Certified Mechanical Inspector
Mechanical inspectors work in the manufacturing industry to ensure the proper function of parts and equipment. Day-to-day duties may include working with quality engineers, evaluating hardware documentation, inspecting products, measuring process performance, recording data, and preparing reports. Other tasks might include offering basic system support.
The majority of mechanical inspectors work full-time during regular business hours, although some positions require evening or weekend work. Depending on the workspace where inspections are to be completed, inspectors might be exposed to chemicals, eye and skin irritants, and loud noises; precautionary gear and clothing are required. Work hours are shared between inspections of manufacturing plants and office hours, during which time mechanical inspectors write up reports.
Career Requirements at a Glance
|Degree Level||High school diploma; postsecondary training can be beneficial|
|Degree Field||Related technical field|
|Certification||Voluntary professional certification may be preferred|
|Experience||At least two years of experience is needed for certification|
|Key Skills||Written and verbal communication, teamwork, and management skills; ability to identify inspection mistakes, read and interpret blueprints, and use inspection planning tools; familiarity with quality terms and concepts|
|Median Salary (2016)*||$64,601 (for all mechanical inspectors)|
Sources: American Society for Quality (ASQ), *PayScale.com (February 2020)
Let's trace the steps to become a mechanical inspector.

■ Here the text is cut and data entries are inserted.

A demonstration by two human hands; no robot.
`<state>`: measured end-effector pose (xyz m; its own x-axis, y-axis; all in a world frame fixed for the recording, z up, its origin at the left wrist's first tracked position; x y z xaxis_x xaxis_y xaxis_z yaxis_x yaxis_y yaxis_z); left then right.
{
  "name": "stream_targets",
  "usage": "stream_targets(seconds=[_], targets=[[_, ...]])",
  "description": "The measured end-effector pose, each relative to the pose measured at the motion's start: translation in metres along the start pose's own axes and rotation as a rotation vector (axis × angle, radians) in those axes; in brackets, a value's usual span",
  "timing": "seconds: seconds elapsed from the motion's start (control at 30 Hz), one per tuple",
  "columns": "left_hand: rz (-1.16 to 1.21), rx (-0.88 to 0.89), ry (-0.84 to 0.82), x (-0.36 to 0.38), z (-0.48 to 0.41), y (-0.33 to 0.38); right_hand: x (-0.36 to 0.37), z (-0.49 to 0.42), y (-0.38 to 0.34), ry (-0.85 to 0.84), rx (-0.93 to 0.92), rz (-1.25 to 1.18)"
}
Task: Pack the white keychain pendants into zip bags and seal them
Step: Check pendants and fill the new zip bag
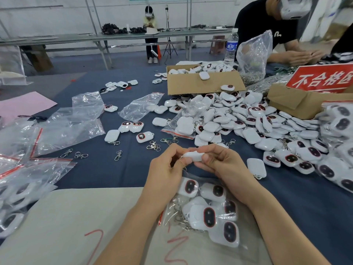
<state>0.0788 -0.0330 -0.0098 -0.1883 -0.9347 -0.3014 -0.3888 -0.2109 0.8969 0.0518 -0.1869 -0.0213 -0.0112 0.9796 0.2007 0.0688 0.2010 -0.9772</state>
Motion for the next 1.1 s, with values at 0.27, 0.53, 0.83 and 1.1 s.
stream_targets(seconds=[0.27, 0.53, 0.83, 1.1], targets=[[-0.174, -0.044, 0.020, 0.006, -0.001, -0.013, 0.002, -0.003, 0.004, 0.042, -0.015, 0.202], [-0.099, -0.017, -0.033, 0.007, -0.003, -0.012, -0.004, -0.008, 0.015, 0.090, 0.028, 0.283], [0.012, -0.052, 0.001, 0.003, -0.002, -0.007, -0.002, -0.005, 0.004, 0.112, -0.069, 0.308], [0.155, -0.131, 0.160, -0.072, 0.029, -0.007, 0.013, 0.004, -0.004, -0.003, -0.071, 0.543]])
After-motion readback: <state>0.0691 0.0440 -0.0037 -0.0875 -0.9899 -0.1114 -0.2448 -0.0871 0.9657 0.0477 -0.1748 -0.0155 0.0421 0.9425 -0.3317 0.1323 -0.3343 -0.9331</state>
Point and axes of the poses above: each hand's wrist, its own z-axis away from the middle knuckle, its own x-axis out of the palm, y = z × x, the point moved 6 cm from there along -z, towards the middle knuckle, and after that the axes turned 2 degrees about z, right-handed, at the moved point
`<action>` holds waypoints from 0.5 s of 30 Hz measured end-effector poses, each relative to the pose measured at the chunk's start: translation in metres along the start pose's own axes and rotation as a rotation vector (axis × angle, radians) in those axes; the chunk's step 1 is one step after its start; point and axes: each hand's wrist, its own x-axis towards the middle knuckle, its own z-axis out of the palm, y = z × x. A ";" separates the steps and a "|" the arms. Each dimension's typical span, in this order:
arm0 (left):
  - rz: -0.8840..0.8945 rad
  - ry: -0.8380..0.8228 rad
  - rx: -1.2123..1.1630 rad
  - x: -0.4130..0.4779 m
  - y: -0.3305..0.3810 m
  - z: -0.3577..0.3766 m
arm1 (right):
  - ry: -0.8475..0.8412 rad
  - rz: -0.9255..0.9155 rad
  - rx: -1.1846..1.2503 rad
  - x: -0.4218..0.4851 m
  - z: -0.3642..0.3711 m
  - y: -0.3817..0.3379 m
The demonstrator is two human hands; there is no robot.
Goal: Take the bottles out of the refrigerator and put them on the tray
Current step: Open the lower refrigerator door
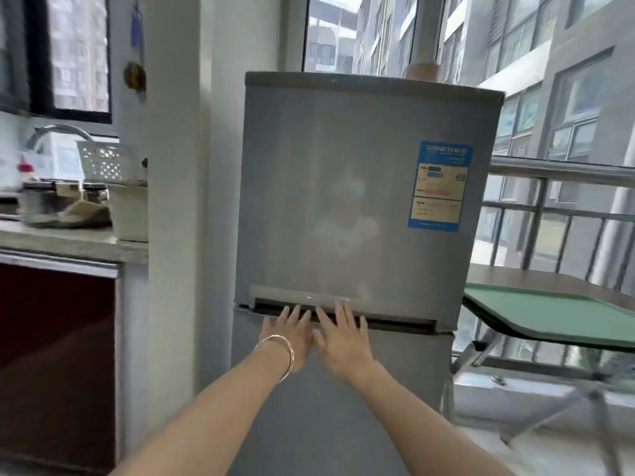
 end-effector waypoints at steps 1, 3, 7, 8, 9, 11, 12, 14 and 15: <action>-0.003 -0.005 0.002 -0.001 -0.002 0.008 | -0.024 -0.004 -0.024 -0.002 0.009 -0.002; -0.012 -0.018 0.001 0.002 -0.007 0.017 | -0.051 -0.011 -0.069 -0.001 0.021 -0.002; -0.007 0.012 0.021 0.009 -0.006 0.030 | -0.028 -0.034 -0.147 -0.001 0.034 0.003; -0.011 0.034 0.030 0.009 -0.005 0.032 | -0.034 -0.039 -0.161 -0.002 0.035 0.004; -0.012 0.061 0.028 0.011 -0.005 0.034 | -0.051 -0.040 -0.154 -0.002 0.037 0.004; -0.015 0.097 0.033 0.010 -0.005 0.035 | -0.079 -0.035 -0.140 -0.006 0.040 0.005; -0.015 0.092 0.026 0.009 -0.005 0.033 | -0.085 -0.034 -0.142 -0.007 0.039 0.004; -0.023 0.047 -0.018 0.010 -0.005 0.027 | -0.099 -0.019 -0.130 -0.007 0.036 0.003; -0.034 0.030 -0.045 0.011 -0.004 0.023 | -0.103 -0.009 -0.121 -0.007 0.034 0.001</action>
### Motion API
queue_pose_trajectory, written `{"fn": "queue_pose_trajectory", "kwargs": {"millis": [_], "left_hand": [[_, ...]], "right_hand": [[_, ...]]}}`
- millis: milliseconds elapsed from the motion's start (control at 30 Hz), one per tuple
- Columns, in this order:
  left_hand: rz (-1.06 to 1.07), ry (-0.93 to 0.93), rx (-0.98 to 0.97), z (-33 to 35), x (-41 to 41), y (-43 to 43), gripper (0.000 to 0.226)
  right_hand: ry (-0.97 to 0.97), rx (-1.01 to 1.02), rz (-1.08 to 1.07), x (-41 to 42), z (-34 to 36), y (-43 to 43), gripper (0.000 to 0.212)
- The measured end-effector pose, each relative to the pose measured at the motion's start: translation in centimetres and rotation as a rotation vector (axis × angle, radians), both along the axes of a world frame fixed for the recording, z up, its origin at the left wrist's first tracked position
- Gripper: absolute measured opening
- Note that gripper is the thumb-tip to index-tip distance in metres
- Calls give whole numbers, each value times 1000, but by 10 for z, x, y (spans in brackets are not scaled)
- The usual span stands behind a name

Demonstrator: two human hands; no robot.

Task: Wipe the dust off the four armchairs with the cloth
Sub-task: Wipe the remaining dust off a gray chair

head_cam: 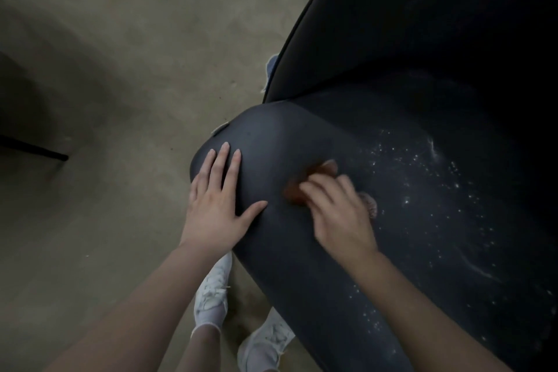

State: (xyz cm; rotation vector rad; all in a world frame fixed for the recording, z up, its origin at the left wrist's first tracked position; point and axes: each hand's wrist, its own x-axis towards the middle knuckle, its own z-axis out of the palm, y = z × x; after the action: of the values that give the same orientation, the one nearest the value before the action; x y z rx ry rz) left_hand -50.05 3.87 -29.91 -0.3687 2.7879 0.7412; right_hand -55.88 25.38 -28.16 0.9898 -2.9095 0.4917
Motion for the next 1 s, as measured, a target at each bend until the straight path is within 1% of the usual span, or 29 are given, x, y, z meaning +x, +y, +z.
{"fn": "queue_pose_trajectory", "kwargs": {"millis": [67, 100, 167, 200, 233, 333, 367, 400, 433, 500, 567, 600, 633, 700, 767, 833, 900, 1000], "left_hand": [[3, 6, 19, 6, -3, -2, 96], [1, 8, 27, 9, -6, -3, 96], [-28, 32, 24, 13, -15, -2, 93], [-53, 46, 17, 13, -21, 0, 93], [-77, 52, 8, 14, -28, 2, 93], [-121, 67, -22, 13, -51, 15, 91], [-129, 72, -31, 12, -57, 20, 90], [-132, 76, -37, 10, -62, 25, 89], [-132, 77, -40, 7, -65, 28, 89], [-133, 79, -63, 1, -66, 31, 88], [-132, 99, -100, -3, -64, 32, 86], [-129, 106, -110, -5, -64, 32, 85], [-129, 106, -113, -6, -64, 32, 84], [-127, 102, -108, -7, -65, 33, 84], [-123, 108, -97, -7, -64, 33, 83], [-115, 116, -88, -8, -64, 32, 82], [-105, 123, -74, -8, -64, 32, 81], [-99, 137, -61, -9, -65, 33, 81]], "right_hand": [[-38, 33, 197, 15, -1, 8, 28], [-59, 56, 262, 15, 1, 18, 29], [-67, 108, 293, 4, 7, 37, 31], [-61, 113, 237, -6, 9, 43, 33], [-57, 93, 129, -19, 9, 47, 34], [-71, -30, -290, -66, 7, 35, 28], [-85, -53, -386, -78, 6, 24, 27], [-90, -63, -437, -85, 3, 12, 26], [-85, -66, -436, -88, 3, 1, 25], [-59, -37, -294, -81, 2, -11, 24], [-48, -13, -108, -74, 4, -1, 27], [-43, -10, -59, -77, 6, 7, 28], [-30, -4, -57, -83, 7, 14, 28], [-7, 4, -194, -102, 8, 23, 25], [-28, -2, -421, -129, 8, 20, 28], [-55, -36, -597, -154, 6, 6, 29], [-98, -57, -671, -171, 3, -16, 28], [-150, -46, -620, -169, -3, -47, 29]]}}
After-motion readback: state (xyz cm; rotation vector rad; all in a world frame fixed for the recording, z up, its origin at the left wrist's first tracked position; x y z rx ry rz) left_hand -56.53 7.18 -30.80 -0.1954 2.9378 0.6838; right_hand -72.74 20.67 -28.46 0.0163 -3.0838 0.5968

Step 1: Complete Postsecondary Education
Some employers prefer to hire candidates with vocational training. Certificate programs for aspiring mechanical inspectors can be found at community colleges and vocational schools. Coursework is designed to teach students skills in blueprint reading, calibration, inspection and testing, technical math, and metrology.
Classes may also cover topics like applied technical mathematics, introduction to machine tools, and mechanical inspection. Some training programs offer more specific courses that include inspection of bolting and fasteners, tubing and piping inspections, valve inspections, and inspection results reporting.
Step 2: Gain Experience
According to the American Society for Quality (ASQ), in order to be eligible for the Quality Inspector designation, candidates must have at least two years of experience in mechanical inspection or a similar field. This allows candidates to build a solid foundation for a career in mechanical inspection by gaining hands-on experience operating measuring machines, using calibration equipment, interpreting blueprints, planning inspections, and evaluating quality. Employers also look for applicants with experience in related areas, such as inspection and mechanics.
Begin preparing for the certification exam. ASQ offers online resources to help certification candidates prepare for the test, including online access to the Quality Inspector Body of Knowledge. ASQ also offers preparatory courses and links to books that can help prepare aspiring mechanical inspectors for the exam.
Step 3: Get Certified
The ASQ Quality Inspector certification exam contains 100 multiple choice-questions. Candidates are given four hours to complete the open-book test. Questions cover inspection and testing, metrology, technical math, and quality assurance. The exam is designed to gauge candidates' knowledge and comprehension, as well as their ability to apply, analyze, and synthesize ideas. The ASQ certification is a lifetime certification that does not require renewing.
To recap, aspiring mechanical inspectors might benefit from vocational training. After gaining experience, inspectors can test for the Quality Inspector designation, which is a lifetime certification.